Doctor T:  In the review on our website, I talked about the male grunter you used in one of your songs. Do you plan to use guest musicians like that in the future?

Aina:  We plan to use clean male vocals, no growl or scream anymore though. The reason is that we begin to scream and growl ourselves.

Doctor T:  Your website talks about a theatre background being a part of the Blackthorn heritage. How has that background influenced your music?

Aina:  If you mean our brand new songs, I don’t think that theatre, in other respects children’s theatre, has any influence on us now. Time passed by, new impressions took the shine out of the old ones… Many things have changed and that's why we're not influenced by the same things anymore.

Doctor T:  Could you talk about some of the things that currently influence you, what are some of the new directions you’re interested in?

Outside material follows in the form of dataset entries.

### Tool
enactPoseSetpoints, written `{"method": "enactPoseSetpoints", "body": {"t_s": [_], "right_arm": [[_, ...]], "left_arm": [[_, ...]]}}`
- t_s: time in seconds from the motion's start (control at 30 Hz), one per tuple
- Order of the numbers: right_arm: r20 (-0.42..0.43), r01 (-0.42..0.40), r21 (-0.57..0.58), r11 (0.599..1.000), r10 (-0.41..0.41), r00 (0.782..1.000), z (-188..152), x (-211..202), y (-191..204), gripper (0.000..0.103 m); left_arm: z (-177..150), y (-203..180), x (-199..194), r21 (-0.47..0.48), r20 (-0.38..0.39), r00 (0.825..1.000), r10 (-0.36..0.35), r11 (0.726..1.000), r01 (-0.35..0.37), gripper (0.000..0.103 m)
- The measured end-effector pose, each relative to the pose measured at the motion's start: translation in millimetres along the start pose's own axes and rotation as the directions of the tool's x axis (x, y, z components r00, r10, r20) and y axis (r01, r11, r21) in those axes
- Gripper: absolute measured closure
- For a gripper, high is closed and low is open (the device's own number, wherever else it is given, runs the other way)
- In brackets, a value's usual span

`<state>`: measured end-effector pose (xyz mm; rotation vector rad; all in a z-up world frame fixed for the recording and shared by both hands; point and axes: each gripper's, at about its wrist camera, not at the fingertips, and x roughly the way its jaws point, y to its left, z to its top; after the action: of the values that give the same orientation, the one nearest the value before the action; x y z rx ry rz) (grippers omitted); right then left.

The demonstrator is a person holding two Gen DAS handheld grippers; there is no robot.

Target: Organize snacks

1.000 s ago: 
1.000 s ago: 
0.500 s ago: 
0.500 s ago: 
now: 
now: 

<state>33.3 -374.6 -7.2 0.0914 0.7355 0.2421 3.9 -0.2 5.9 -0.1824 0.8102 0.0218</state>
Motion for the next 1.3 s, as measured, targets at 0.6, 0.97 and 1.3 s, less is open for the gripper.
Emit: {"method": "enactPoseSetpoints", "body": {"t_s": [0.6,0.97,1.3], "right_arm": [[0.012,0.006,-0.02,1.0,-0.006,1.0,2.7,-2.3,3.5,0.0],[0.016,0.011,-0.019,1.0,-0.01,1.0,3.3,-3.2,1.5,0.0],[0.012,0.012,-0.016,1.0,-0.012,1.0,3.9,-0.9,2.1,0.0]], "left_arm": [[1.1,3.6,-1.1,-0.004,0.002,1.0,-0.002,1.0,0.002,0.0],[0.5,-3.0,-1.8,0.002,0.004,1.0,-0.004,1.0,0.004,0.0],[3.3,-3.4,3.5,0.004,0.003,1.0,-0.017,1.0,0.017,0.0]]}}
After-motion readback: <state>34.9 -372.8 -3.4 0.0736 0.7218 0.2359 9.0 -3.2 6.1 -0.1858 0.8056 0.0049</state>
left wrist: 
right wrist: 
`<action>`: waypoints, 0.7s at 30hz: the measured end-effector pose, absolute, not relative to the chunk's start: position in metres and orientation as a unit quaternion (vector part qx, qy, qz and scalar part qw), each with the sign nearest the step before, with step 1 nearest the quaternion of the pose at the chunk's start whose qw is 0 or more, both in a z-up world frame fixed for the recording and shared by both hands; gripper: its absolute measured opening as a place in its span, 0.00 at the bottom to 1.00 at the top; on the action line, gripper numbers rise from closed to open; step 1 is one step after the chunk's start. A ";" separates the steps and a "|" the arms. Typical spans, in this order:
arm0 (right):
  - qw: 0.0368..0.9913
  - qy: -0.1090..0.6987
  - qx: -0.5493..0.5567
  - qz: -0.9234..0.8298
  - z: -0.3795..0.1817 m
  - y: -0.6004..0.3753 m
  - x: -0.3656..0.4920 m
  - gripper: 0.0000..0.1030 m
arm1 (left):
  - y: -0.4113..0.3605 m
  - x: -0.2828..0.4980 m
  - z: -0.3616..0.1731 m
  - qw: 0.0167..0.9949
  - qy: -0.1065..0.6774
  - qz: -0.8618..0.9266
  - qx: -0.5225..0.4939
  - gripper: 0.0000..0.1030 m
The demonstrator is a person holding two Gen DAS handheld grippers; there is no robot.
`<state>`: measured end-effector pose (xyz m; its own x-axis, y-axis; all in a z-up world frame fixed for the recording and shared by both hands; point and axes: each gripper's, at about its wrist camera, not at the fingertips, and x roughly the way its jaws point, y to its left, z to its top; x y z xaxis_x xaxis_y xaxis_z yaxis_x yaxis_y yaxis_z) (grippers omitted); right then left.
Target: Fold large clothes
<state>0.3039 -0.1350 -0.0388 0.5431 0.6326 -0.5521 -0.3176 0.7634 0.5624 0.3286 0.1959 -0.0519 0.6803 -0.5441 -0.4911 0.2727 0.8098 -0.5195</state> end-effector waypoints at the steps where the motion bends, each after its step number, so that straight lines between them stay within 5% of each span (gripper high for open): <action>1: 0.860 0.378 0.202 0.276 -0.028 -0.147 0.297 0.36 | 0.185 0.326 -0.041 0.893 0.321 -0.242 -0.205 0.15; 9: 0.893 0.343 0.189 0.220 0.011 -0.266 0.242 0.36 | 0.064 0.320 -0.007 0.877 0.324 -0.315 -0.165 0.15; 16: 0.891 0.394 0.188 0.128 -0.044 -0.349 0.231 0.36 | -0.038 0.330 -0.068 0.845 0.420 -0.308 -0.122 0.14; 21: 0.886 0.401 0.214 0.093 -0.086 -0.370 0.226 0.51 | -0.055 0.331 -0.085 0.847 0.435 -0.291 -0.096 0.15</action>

Aina:  Whole band’s now interested in black metal, we’re going to sound more brutal, we’re going to be a real symphonic black metal band. As it usually is, we’re influenced by the music of our favorite bands, as for the lyrics, it jumped towards violent theme as well.

Doctor T:  Max, the drummer for Blackthorn is blind. That’s not something we see everyday. How does that work out, especially in live performance?

Elvira:  We had a few asperities relating to the using of metronome and the setting up of the drum equipments. I said «we had» because Max has decided to leave Blackthorn to dedicate all of his time to Dominions; his old band. We understand this fact, respect his decision and wish him all the best in the future. But now it’s a time to announce our new member – Varaska the the Mortiferous Winter Blastphemy! A pretty girl and a talented drummer, she turned Blackthorn into an all female metal band, yay! We’re really proud of that.

Doctor T:  An all girl band, well, that means some new pictures, when do we get to see them?

Aina:  We’ll try to setup a photo shoot as soon as we can. Right now we’re too busy ladies.

Doctor T:  Your current release is out in both English and Russian. Do you expect to continue with that direction, providing releases in both languages?

Aina:  No. We plan to place all the songs in English, Russian and other languages on one CD in years to come.

Doctor T:  Will they be written in Russian? What other languages do you think you might use. I’ve talked to other bands who say they won’t record in their own languages, Dutch, for instance. In my opinion, Russian sounds pretty good.

Aina:  I think Blackthorn will try Latin, French and German, maybe Norwegian and Italian. Yeah, here in Russia we also have a lot of the bands that don’t wanna write in native language not for love or money. Russian sounds good, I agree with you:-)

Doctor T:  Any other thoughts for our readers at Sonic Cathedral?

Aina:  First off, we'd like to thank Sonic Cathedral and it’s readers for the interest and for giving us an opportunity to introduce ourselves! Also we’d like to invite everyone interested to visit Blackthorn’s myspace where you can listen to our new songs pretty easily.

Doctor T:  And that address would be:

Aina:  www.myspace.com/blackthornian

Doctor T:  Thanks ladies and we look forward to more Russian music from Blackthorn in the very near future.